## [What the exercise asks]
The full listing below should be repeated exactly.

## [Data records]
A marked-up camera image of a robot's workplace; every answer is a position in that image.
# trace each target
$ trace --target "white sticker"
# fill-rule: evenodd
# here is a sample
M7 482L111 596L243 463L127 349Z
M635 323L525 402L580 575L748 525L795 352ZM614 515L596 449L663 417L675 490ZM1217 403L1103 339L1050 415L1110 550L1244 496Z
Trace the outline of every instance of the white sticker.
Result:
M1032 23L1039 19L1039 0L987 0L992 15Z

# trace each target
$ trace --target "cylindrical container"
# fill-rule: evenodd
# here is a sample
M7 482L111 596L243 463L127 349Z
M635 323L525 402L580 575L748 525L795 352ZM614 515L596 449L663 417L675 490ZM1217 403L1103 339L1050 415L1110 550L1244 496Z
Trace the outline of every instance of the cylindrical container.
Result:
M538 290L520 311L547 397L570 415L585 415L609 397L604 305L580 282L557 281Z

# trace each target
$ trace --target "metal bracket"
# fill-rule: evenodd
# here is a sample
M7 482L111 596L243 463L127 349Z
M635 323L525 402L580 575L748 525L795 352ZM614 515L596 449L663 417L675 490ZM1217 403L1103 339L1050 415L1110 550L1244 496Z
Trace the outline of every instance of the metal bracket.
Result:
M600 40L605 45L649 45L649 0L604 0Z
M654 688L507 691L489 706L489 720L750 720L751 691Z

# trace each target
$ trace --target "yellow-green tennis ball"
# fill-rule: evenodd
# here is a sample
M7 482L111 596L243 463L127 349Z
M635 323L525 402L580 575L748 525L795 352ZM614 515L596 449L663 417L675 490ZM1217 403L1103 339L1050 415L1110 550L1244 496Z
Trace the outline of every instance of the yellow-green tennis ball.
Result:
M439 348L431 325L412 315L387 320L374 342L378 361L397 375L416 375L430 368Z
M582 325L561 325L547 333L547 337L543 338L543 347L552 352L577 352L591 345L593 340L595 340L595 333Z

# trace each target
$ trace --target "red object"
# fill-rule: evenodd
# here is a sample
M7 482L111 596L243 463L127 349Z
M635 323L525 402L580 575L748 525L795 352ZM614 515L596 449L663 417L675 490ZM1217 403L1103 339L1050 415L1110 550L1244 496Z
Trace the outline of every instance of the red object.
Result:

## [Reply]
A marked-up camera image of a robot's workplace; every answer is a position in that image.
# trace each target
$ trace --target "white sticker"
# fill-rule: evenodd
# here is a sample
M7 482L111 596L243 463L127 349Z
M635 323L525 402L580 575L748 525L795 352ZM614 515L596 449L663 417L675 490ZM1217 403L1103 339L1050 415L1110 550L1244 496Z
Trace the outline of every instance of the white sticker.
Result:
M1032 23L1039 19L1039 0L987 0L992 15Z

# trace each target
$ trace --target "cylindrical container"
# fill-rule: evenodd
# here is a sample
M7 482L111 596L243 463L127 349Z
M635 323L525 402L580 575L748 525L795 352ZM614 515L596 449L663 417L675 490ZM1217 403L1103 339L1050 415L1110 550L1244 496Z
Trace the outline of every instance of the cylindrical container.
Result:
M538 290L520 311L547 397L570 415L585 415L609 397L604 305L580 282L557 281Z

# trace each target
$ trace --target "metal bracket"
# fill-rule: evenodd
# here is a sample
M7 482L111 596L243 463L127 349Z
M635 323L525 402L580 575L748 525L795 352ZM614 515L596 449L663 417L675 490ZM1217 403L1103 339L1050 415L1110 550L1244 496Z
Trace the outline of every instance of the metal bracket.
Result:
M600 40L605 45L649 45L649 0L604 0Z
M654 688L507 691L489 706L489 720L750 720L751 691Z

# trace each target
$ trace --target "yellow-green tennis ball"
# fill-rule: evenodd
# here is a sample
M7 482L111 596L243 463L127 349Z
M635 323L525 402L580 575L748 525L795 352ZM614 515L596 449L663 417L675 490ZM1217 403L1103 339L1050 415L1110 550L1244 496Z
Trace the outline of every instance of the yellow-green tennis ball.
Result:
M439 348L431 325L412 315L387 320L374 342L378 361L397 375L416 375L430 368Z
M582 325L561 325L547 333L547 337L543 338L543 347L552 352L577 352L591 345L593 340L595 340L595 333Z

# trace each target
$ trace --target "red object"
# fill-rule: evenodd
# here is a sample
M7 482L111 596L243 463L127 349Z
M635 323L525 402L580 575L748 525L795 352ZM614 515L596 449L663 417L675 490ZM1217 403L1103 339L1050 415L1110 550L1244 496Z
Trace the outline of every instance of the red object.
Result:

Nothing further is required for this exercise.